I shared my concerns with a professional at Ambikapur, who came here after the state was carved out from Madhya Pradesh. In a pitying and defeatist tone, she admitted, ‘’Oh! However hard we try to bring them out from forests but they rush back to Jungles at the slightest opening.” Disturbed by her dismissal and the absence of reflection on the apparent unwillingness of the tribal community to participate, I posed my anxiety to a young bureaucrat whom I met at the airport on my way back to Delhi. She had completed her tenure as CDO Ambikapur. In our brief conversation, she said the process of inclusion is always gradual, which provided some reassurance.
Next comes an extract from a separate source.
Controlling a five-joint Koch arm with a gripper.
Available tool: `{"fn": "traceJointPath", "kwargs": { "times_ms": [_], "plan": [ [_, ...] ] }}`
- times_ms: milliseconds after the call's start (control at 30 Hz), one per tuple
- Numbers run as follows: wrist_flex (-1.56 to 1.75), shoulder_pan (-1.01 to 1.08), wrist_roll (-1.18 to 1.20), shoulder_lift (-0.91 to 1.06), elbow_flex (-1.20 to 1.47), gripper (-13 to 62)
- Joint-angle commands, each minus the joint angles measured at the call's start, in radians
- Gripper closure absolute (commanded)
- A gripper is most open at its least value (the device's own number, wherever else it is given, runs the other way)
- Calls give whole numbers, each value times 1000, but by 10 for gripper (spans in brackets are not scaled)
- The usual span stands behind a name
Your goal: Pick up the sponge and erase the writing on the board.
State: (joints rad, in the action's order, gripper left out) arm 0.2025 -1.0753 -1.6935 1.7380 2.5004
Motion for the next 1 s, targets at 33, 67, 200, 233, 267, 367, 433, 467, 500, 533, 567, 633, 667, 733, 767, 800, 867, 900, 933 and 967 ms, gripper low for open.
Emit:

However, the situation stirred me to listen more carefully to the wind of changes, and reflect on  developmentally more rooted and inclusive models that do not drive natives back to forests or are designed to keep them at the bottom of the pyramid.

With the treasure of precious minerals and natural wealth, it remains a dream state for all rewarding commercial activity. The development model then has to respond to aspirations of its residents and not cause their further isolation and marginalization.